So where is it sitting today?
208%.
That’s the highest it’s ever been (“HUGGGE” in Donald Trump language).
In other words, the Buffett Indicator is screaming “SELL”.
And that’s what Buffett has been doing. He’s been stockpiling record amounts of cash, presumably to allow him to once again be “greedy when other people are fearful” (which is how you become one of the richest people on the planet).
Okay, so by now I’ve probably thoroughly confused you.
Which billionaire should you believe?
Well, I’m inclined to believe both of them … though I think Buffett will win out in the end, if for no other reason than he generally does.
Let me be clear: stocks could (and probably will) rise from here.
However, in the long run share prices always revert to their long-term averages, which means there’s a possibility that returns over the next 10 years are not as likely to be as good as those of the last decade.
Right now, few investors are thinking about what may be lurking around the corner.

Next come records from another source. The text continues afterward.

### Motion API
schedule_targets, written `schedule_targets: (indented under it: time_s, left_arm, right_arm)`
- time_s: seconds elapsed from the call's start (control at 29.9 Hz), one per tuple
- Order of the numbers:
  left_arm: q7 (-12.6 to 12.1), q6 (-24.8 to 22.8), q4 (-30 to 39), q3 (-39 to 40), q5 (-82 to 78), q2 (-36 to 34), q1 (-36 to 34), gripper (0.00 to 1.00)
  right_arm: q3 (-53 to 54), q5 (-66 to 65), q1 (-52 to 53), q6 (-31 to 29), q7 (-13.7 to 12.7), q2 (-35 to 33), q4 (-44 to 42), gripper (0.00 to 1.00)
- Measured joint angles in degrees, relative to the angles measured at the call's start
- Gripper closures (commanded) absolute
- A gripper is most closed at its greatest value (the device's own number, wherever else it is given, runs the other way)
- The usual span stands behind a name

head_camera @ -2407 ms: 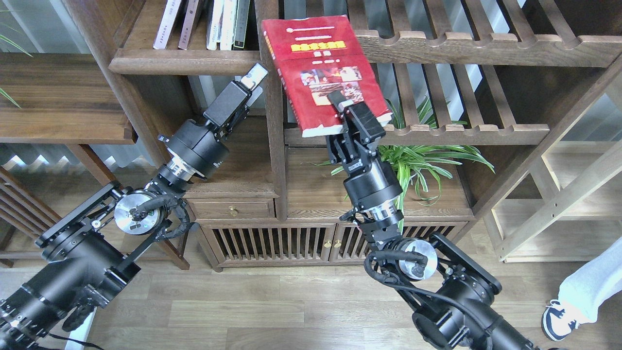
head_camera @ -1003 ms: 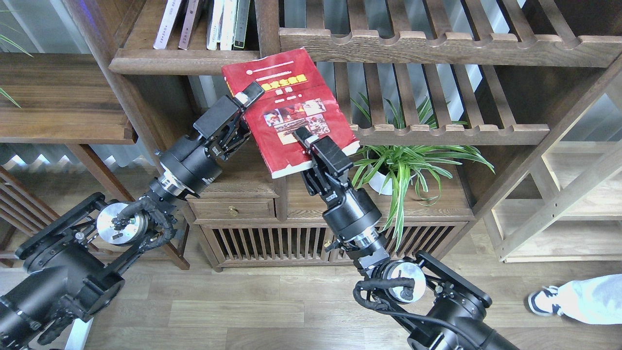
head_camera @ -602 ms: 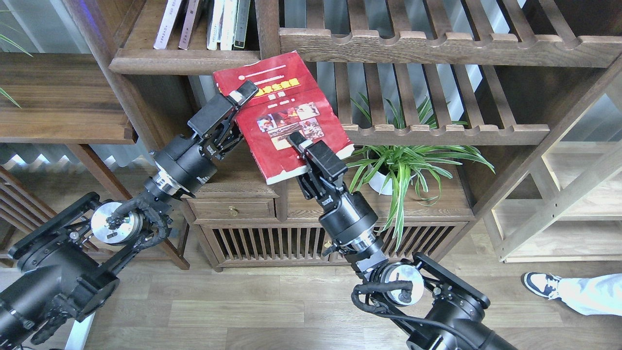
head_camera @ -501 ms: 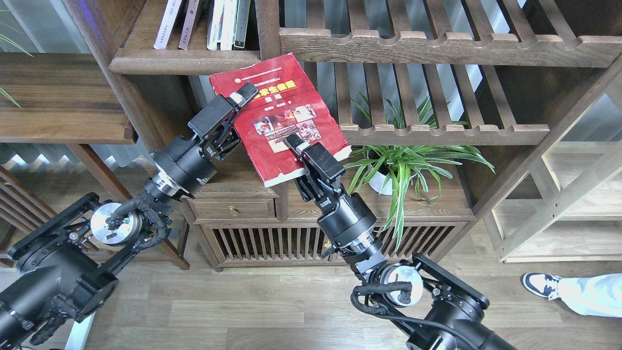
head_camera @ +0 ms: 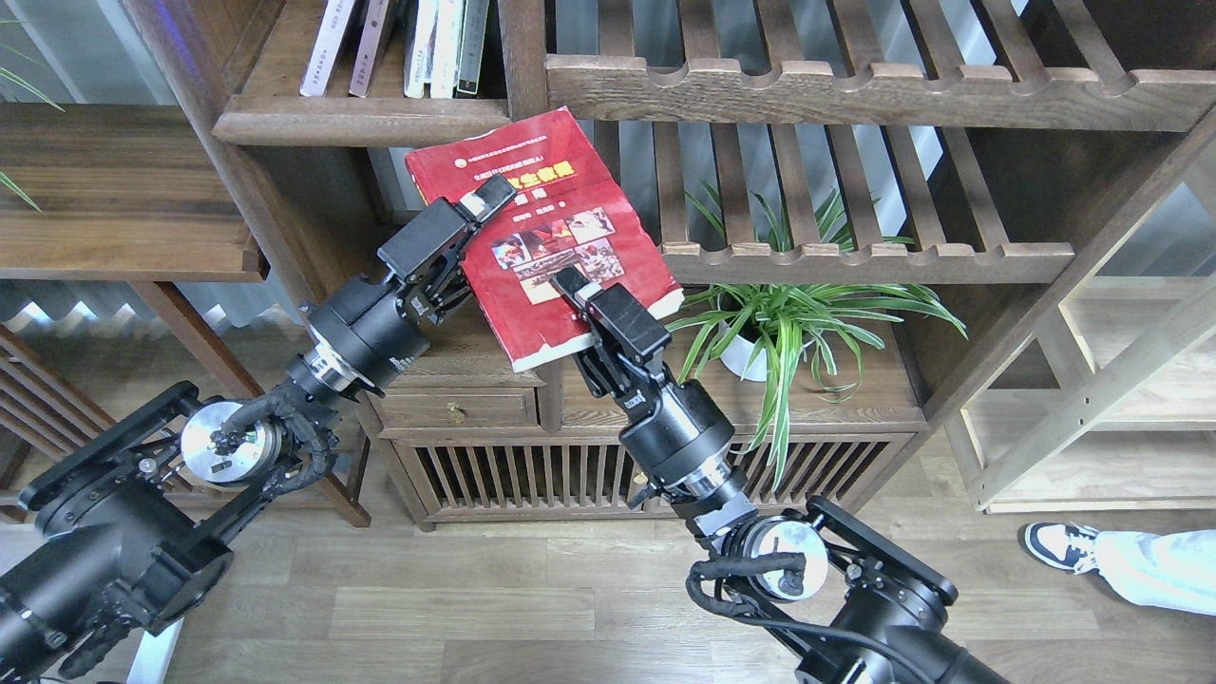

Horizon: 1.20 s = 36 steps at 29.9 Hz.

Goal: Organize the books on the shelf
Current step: 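Grasp the dark red book with the left gripper beside the right gripper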

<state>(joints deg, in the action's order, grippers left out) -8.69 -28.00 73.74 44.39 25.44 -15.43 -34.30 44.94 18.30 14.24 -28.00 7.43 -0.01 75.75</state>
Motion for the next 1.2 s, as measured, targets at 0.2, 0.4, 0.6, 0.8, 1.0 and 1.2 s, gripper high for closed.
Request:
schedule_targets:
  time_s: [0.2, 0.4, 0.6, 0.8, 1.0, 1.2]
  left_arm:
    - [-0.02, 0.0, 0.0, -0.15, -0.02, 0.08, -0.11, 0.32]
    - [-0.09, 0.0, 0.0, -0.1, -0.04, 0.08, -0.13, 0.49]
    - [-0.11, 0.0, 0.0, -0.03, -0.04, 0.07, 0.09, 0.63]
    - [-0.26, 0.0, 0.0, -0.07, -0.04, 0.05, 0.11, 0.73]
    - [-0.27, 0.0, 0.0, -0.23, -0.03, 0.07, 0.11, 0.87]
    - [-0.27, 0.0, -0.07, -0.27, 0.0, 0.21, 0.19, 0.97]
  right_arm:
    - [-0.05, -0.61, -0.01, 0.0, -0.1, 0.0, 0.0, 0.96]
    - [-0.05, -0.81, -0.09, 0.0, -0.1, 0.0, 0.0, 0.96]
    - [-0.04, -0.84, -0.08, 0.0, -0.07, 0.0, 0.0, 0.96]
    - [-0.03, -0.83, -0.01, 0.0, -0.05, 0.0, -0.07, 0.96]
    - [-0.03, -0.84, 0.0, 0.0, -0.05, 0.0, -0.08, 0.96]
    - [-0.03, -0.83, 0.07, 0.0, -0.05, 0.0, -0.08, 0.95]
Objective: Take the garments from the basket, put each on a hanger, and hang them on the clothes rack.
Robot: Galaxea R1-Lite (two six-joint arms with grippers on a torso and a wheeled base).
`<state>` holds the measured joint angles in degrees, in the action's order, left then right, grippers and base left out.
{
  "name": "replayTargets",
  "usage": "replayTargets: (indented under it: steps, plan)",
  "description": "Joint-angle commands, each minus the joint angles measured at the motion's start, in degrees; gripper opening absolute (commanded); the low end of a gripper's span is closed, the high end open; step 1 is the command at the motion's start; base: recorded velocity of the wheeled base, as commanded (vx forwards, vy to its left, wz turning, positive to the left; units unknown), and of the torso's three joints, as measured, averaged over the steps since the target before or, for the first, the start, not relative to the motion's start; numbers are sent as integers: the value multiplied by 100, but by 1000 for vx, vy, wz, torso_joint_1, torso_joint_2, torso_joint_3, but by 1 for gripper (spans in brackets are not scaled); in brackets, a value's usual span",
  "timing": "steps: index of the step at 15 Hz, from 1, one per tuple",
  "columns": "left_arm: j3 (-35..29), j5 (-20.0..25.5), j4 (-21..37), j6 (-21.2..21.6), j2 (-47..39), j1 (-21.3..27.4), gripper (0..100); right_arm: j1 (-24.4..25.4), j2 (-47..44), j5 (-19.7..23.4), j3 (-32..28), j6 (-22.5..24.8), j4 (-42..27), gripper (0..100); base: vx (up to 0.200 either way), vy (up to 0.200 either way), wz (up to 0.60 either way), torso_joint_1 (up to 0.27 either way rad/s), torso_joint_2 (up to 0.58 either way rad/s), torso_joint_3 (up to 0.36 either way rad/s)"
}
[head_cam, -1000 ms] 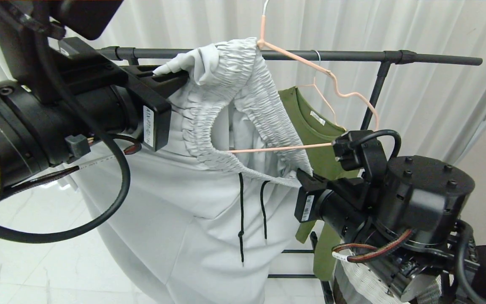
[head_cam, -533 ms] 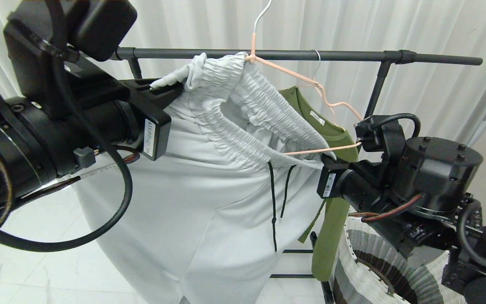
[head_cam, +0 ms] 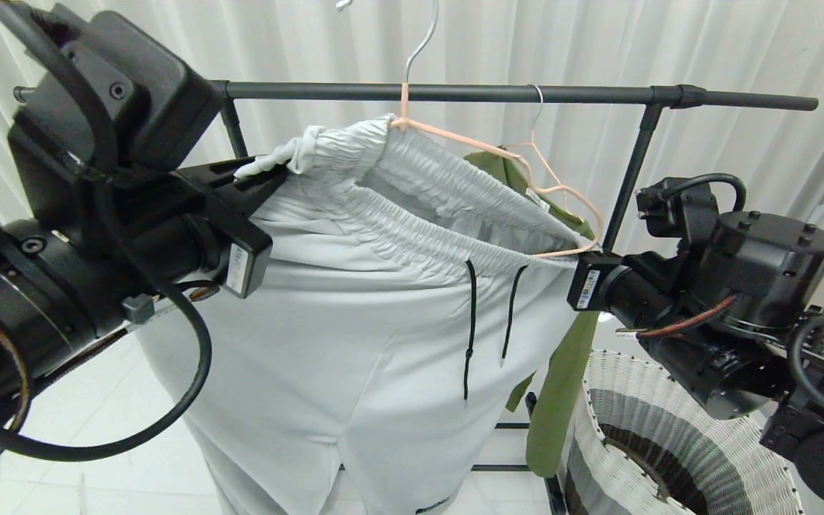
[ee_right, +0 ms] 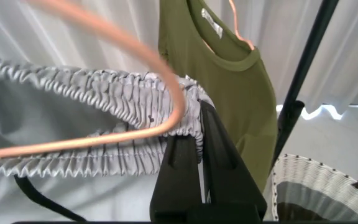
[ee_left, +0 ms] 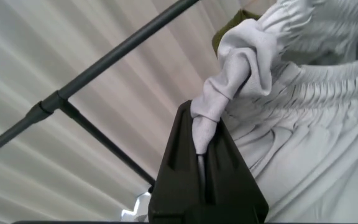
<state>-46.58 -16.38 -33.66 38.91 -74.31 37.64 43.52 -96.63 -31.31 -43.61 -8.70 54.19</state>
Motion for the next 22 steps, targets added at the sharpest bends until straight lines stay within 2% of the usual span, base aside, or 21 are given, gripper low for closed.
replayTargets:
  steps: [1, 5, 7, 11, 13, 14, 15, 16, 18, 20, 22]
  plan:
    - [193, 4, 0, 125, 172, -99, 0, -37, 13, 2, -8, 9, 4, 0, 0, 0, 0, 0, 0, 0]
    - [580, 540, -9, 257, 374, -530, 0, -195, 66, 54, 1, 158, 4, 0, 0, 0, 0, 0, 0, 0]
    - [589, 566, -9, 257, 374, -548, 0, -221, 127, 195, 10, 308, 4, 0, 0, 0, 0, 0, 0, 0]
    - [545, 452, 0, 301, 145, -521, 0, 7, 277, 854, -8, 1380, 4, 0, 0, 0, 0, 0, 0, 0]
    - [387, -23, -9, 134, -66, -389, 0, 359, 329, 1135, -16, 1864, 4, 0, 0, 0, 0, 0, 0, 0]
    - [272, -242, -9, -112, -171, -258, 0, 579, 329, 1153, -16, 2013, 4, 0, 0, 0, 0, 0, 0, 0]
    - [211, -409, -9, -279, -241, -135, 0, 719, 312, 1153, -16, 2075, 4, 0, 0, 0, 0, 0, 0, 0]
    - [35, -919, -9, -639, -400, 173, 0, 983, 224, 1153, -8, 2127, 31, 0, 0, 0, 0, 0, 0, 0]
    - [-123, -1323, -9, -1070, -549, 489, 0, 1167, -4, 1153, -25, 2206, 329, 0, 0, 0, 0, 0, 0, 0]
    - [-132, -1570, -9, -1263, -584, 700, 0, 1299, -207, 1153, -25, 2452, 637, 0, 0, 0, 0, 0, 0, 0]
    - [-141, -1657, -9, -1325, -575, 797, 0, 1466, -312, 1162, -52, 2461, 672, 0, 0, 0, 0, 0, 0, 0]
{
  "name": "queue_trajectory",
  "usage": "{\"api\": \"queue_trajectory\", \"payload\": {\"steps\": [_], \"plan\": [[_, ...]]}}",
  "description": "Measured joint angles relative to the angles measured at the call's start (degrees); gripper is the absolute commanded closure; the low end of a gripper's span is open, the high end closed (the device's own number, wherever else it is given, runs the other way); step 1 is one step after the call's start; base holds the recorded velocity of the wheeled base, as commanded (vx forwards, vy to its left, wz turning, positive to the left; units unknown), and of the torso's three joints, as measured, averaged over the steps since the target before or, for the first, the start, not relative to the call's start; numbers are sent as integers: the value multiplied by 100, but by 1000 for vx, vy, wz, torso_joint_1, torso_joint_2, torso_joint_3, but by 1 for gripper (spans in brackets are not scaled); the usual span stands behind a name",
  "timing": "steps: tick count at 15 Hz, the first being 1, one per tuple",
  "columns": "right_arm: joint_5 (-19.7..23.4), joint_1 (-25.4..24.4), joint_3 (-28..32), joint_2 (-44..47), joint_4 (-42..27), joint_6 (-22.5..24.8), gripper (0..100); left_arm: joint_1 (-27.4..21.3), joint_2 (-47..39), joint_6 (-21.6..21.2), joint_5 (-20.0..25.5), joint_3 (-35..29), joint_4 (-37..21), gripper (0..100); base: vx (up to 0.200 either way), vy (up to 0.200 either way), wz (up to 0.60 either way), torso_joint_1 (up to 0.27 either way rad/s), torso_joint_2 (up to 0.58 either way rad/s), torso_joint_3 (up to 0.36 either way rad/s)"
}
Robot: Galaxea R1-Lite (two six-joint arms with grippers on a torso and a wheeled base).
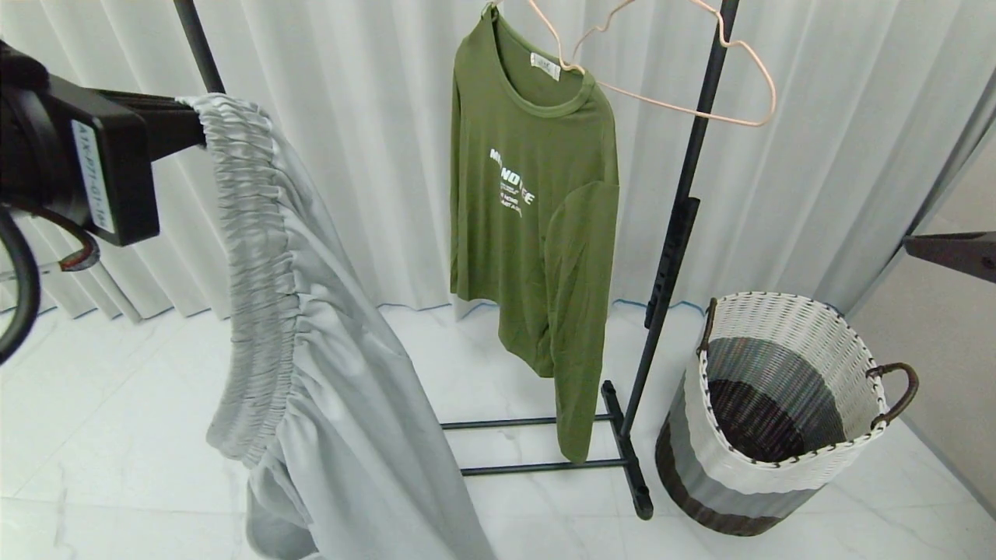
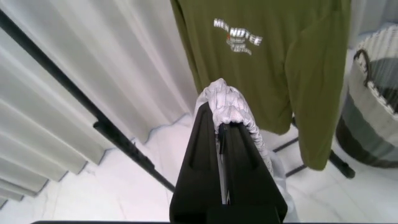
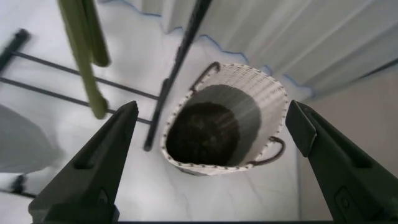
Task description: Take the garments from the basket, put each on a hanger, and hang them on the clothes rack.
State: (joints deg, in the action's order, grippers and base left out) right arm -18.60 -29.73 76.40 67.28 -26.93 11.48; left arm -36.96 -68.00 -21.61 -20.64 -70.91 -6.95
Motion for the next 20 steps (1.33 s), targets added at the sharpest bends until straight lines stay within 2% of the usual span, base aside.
{"api": "queue_trajectory", "payload": {"steps": [5,7,9,13,16,20], "plan": [[355,-4,-18,13,118,-199,0,-5,37,-2,1,93,9,100,0,0,0,176,-513,-292],[377,-4,-20,44,128,-223,0,-2,45,-22,0,171,15,100,0,0,0,188,-471,-288],[383,-4,-20,96,217,-267,0,-5,63,-266,1,226,15,100,0,0,0,203,-481,-278],[355,71,-30,204,372,-271,0,11,83,-269,1,252,26,100,0,0,0,204,-491,-278],[322,293,-55,223,452,-169,0,87,100,-272,1,265,30,100,0,0,0,147,-341,-191],[322,702,-276,166,618,234,0,150,140,-288,1,302,26,100,0,0,0,17,-39,-22]]}}
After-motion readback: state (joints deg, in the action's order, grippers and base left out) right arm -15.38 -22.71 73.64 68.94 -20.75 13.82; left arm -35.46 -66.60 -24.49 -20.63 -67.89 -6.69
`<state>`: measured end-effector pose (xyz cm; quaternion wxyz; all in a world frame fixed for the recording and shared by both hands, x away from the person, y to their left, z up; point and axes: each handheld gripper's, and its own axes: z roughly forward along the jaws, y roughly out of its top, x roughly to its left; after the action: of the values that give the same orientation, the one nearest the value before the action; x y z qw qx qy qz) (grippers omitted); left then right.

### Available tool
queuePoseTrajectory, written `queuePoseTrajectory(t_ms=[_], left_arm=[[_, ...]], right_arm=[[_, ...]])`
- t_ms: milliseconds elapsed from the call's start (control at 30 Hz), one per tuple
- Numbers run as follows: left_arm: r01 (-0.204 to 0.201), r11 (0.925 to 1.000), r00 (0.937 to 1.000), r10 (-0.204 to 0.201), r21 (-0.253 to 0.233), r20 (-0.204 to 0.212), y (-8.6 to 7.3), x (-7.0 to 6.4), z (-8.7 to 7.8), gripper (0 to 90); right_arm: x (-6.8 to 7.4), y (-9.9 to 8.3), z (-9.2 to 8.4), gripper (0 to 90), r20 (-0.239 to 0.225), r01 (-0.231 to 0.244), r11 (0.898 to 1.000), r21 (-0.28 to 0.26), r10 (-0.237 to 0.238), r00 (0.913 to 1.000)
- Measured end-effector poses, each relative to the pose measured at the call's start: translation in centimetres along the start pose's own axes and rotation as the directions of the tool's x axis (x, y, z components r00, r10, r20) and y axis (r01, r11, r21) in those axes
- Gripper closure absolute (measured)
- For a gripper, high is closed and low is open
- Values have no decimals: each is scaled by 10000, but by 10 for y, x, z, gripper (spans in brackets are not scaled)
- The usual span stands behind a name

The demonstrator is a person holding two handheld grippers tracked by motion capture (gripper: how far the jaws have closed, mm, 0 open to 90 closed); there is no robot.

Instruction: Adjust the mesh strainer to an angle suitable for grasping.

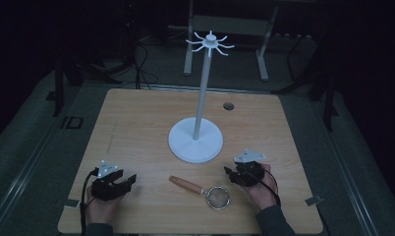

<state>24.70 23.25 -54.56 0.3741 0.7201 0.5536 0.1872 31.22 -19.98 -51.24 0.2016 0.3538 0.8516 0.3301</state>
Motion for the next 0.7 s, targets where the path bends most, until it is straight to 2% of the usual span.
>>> queuePoseTrajectory(t_ms=[200,700], left_arm=[[-8,10000,10000,8,-33,-5,0,0,0,430],[-51,10000,10000,51,-44,-6,0,1,-1,430]], right_arm=[[9,14,3,501,-270,523,9986,86,-521,9983],[32,36,10,467,-863,1317,9901,490,-1272,9881]])
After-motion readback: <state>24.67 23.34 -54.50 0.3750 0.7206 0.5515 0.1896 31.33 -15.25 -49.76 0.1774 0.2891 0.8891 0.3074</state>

Case in point: The share market is not only at record highs, but the latest US Consumer Confidence figures show that investors strongly believe that stocks will continue powering ahead. In fact, investors haven’t been this confident that stocks are a no-brainer since (checks notes) …
… since 1987, when stocks savagely plummeted 25% in a single day.
Still, as I said a few weeks ago, history has proven that it doesn’t matter who is in the White House. What matters is that you hold through both the good ride (like today) and the inevitable crash.
Buckle up!
Tread Your Own Path!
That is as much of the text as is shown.